On February 9, 2021, a Polish court ordered two academics from the University of Ottawa and the Polish Center for Holocaust Research, respectively, to apologize publicly in a libel case brought by the niece of a wartime village mayor. The academics were found to have included “inaccurate information” in an academic study on Poland and the Jewish Holocaust.
Jan Grabowski, a history professor at the University of Ottowa, and Barbara Engelking, a historian at the Polish Center for Holocaust Research, published an edited volume of research on the role of Polish nationals during the Nazi occupation of Poland during the Second World War titled “Night Without End: The Fate of Jews in Selected Counties of Occupied Poland.” The volume included an account by a Jewish woman in the town of Malinowo who said she had been able to survive the Holocaust because the mayor of the town had helped her pass as a non-Jew. The same woman is also quoted as saying that the mayor may have been complicit in the murder of 22 Jews who had taken shelter in a forest in Eastern Poland.
The case against the two historians was brought by the mayor’s niece with the support of the Polish Anti-Defamation League, an organization which purportedly aims to “defend Poland’s good name.” The plaintiffs alleged that the discussion contained “omissions and methodological errors” while Professor Engelking responded that the portrayal was based on the postwar account of a Jewish woman whom the mayor had reportedly both assisted and robbed, and that “in the history of the Holocaust, there are no black-and-white situations.”

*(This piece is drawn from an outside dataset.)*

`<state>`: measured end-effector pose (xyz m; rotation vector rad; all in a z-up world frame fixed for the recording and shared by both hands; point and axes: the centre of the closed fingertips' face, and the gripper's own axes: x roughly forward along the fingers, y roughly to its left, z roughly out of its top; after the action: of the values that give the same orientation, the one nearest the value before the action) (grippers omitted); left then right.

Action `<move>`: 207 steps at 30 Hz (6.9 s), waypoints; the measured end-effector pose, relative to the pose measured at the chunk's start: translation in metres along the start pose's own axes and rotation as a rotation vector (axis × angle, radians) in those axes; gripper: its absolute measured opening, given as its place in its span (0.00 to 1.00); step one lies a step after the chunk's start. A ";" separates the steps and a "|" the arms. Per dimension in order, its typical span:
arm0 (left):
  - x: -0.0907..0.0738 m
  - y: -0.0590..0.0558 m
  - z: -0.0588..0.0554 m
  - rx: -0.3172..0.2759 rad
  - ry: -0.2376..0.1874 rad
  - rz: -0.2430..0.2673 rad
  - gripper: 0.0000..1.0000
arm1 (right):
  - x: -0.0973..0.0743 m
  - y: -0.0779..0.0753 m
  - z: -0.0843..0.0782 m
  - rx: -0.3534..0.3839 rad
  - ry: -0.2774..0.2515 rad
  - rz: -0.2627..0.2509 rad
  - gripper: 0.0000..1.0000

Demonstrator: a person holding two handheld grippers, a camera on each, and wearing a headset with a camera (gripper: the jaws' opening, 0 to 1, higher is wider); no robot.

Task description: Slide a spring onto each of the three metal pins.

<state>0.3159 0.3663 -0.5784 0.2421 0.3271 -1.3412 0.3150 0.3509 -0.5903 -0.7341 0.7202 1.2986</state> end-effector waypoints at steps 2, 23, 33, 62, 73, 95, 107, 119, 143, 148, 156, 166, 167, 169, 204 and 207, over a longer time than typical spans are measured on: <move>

The court ruled that the two authors must publish an apology on the website of the Polish Center for Holocaust Research and send a written apology to the wartime mayor’s niece. The judge rejected the plaintiff’s demand for compensation, citing the possible detrimental effect this would have on future academic and scientific research. Grabowski and Engelking intend to appeal the ruling.
Scholars at Risk is concerned about civil actions against scholars in connection to their academic research and publishing. Even in the absence of money damages, such incidents erode university autonomy and have a potentially chilling effect on academic freedom — particularly where they result in judicially compelled expression in the form of a written apology. The right to academic freedom and freedom of expression are expressly protected under international human rights instruments including the Universal Declaration of Human Rights and the International Covenant on Civil and Political Rights, to which Poland is a party.